Louis resta impénétrable.
— Nous l'interrogerons demain, dit-il enfin. Mais tu te doutes que ce mémoire sera insuffisant pour mettre en accusation Mondreville. Nous aurons besoin de faire des recherches sur ce Balthazar Nardi.
— Il y a la justice royale, Louis, et la mémoire de mes parents. Je ne lancerai aucune procédure qui se terminerait par un acquittement de Mondreville, répliqua sombrement Gaston. Sois assuré qu'à compter de ce jour, je consacrerai mon temps et mes moyens à châtier les assassins de mes parents.
— Il se trouve un autre fait troublant que tu dois connaître, bien qu'il paraisse sans rapport avec la mort des tiens. Quand je suis arrivé à Tilly, tes serviteurs m'ont dit que tu avais disparu. Pour commencer mon enquête, j'ai interrogé le curé et il m'a rapporté que tu lui avais posé des questions sur le prévôt Mondreville. Un peu plus tard, il a évoqué une autre disparition : celle d'un jeune homme nommé Thibault de Richebourg. Le curé de Longnes l'avait prévenu.
— Je n'ai jamais entendu parler de ce Richebourg… mais peut-être pourrais-tu me raconter la suite à table. J'ai faim et je voudrais faire venir un barbier pour me couper cette barbe et ôter ces poux !

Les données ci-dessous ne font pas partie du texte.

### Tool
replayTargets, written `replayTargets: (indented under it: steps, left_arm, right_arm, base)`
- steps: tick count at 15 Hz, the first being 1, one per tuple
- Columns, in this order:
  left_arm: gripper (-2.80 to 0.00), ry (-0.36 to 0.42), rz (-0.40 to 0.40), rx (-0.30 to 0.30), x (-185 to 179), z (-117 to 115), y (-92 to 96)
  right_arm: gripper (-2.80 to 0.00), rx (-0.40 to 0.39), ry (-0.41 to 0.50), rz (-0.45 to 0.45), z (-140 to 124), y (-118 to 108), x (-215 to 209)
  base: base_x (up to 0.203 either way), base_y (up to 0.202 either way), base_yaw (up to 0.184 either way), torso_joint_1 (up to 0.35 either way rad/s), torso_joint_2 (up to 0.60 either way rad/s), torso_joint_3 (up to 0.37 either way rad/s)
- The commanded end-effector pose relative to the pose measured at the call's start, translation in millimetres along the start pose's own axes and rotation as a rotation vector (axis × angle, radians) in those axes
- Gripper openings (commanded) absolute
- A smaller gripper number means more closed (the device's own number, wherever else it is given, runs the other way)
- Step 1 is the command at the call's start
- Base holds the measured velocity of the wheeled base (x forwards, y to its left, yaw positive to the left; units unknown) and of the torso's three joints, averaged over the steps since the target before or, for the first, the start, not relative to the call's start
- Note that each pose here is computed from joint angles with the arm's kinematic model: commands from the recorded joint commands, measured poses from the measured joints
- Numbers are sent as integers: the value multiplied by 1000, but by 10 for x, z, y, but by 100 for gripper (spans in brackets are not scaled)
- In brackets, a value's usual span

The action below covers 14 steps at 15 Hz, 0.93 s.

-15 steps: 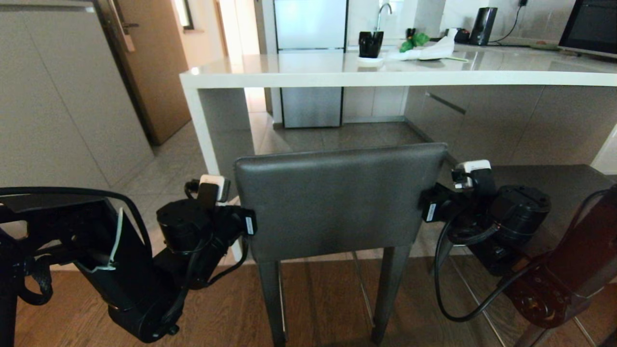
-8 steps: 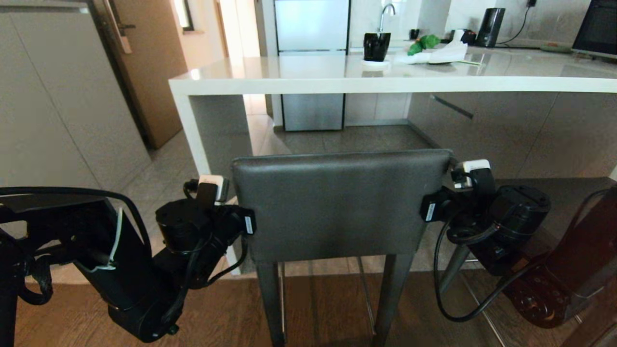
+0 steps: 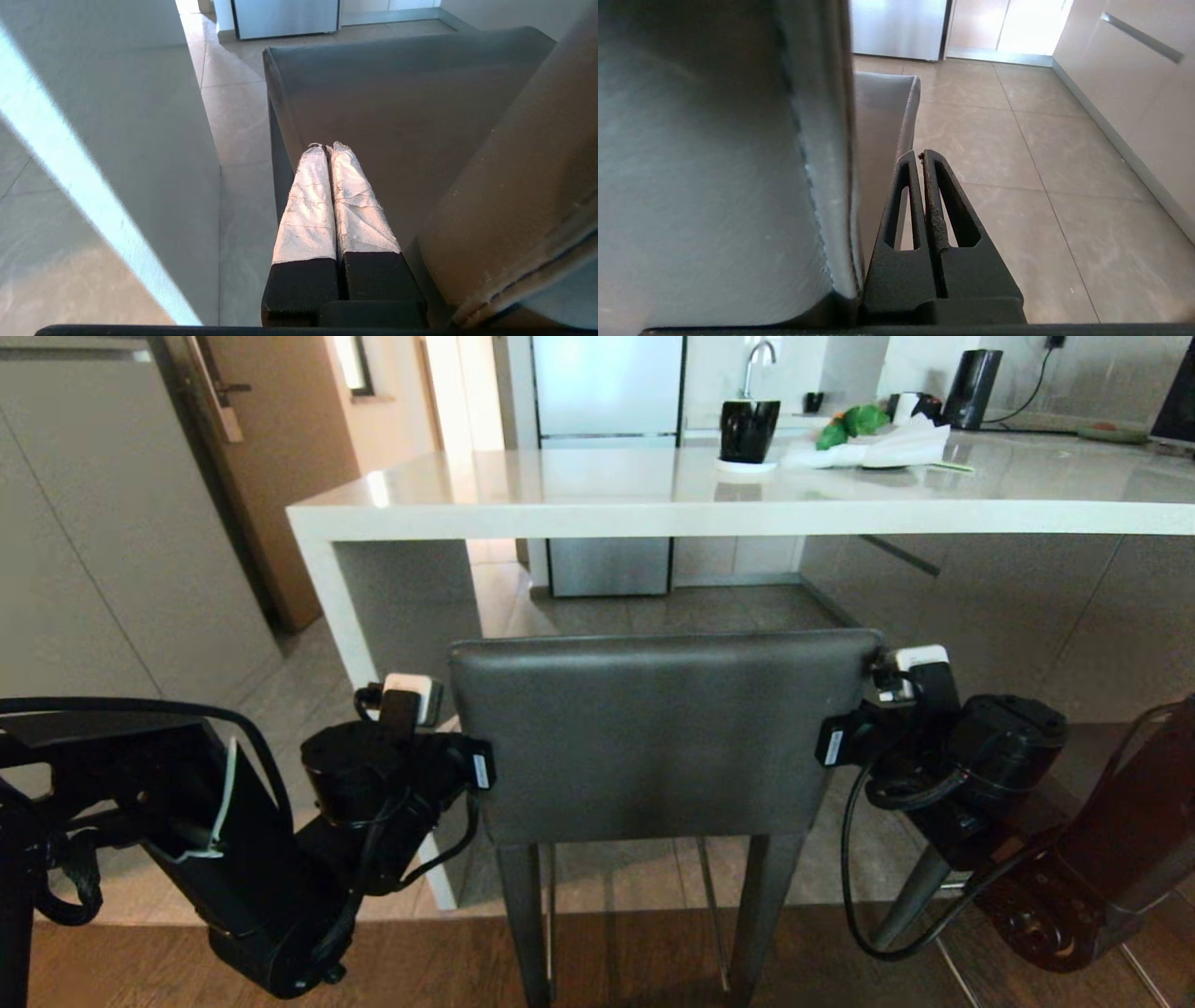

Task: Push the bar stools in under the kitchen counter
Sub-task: Push the gray chair back under the dining table

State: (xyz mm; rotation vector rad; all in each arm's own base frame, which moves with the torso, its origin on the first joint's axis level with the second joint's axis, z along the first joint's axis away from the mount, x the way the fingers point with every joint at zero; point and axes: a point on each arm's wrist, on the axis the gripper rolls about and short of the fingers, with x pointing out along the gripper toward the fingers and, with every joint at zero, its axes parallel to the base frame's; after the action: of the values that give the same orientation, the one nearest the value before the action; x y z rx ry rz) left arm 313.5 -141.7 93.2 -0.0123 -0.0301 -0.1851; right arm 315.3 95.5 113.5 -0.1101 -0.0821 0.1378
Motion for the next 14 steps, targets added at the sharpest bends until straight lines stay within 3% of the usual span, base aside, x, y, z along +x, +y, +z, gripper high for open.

— Laisse-moi encore un instant, la suite va t'intéresser. Deux disparitions en même temps avaient de quoi surprendre, mais quand le curé m'a dit que ce jeune gentilhomme était le rival du fils de Mondreville, qu'ils courtisaient tous deux la même jeune fille, j'ai décidé d'aller chez Richebourg. C'était hier. Là-bas, dans un vieux donjon, j'ai trouvé le cadavre d'un vieillard, du sang et l'épée de Richebourg, que j'ai gardée.
— As-tu prévenu le prévôt de Houdan ?
— Oui. Ensuite, Nicolas m'a conduit à Longnes. C'est une jeune fille de ce village, Anaïs Moulin Lecomte, qui avait demandé l'aide du curé. Elle vit chez son parrain, un nommé Bréval. Au Saut du Coq, je me suis donc enquis de ce Bréval. Or, il était attablé avec des traîne-rapière, dont un blessé. Je lui ai expliqué poliment que je souhaitais rencontrer Anaïs Moulin Lecomte afin de l'entretenir au sujet de Richebourg, que j'étais allé chez ce gentilhomme et y avais découvert un vieil homme assassiné. Alors, l'un des attablés s'en est pris à nous, nous trouvant trop curieux. C'était le fils Mondreville.
Maintenant, Tilly était tout ouïe.
— Ce jeune Mondreville a eu le tort de s'en prendre à Bauer qui l'a souffleté. Humilié, le garçon est devenu fou de rage. Il a crié être le fils du prévôt et nous a menacés du cachot. Comme je me moquais de ses bravades, il s'est encore plus emporté et m'a jeté à la face la toute-puissance de son père, seigneur de haute justice. Il avait même arrêté un procureur qui l'avait menacé, lâcha-t-il ! J'ai deviné que c'était toi et Bauer l'a fait parler après quelques gifles !
— C'est ainsi que tu as su où j'étais ?
— Oui, sourit Fronsac. Comme tu le vois, la disparition de Richebourg n'est en rien étrangère à ton affaire.
— Mondreville a certainement d'autres crimes à son actif, résuma Gaston pensivement. Nous ne sommes pas au bout de nos découvertes.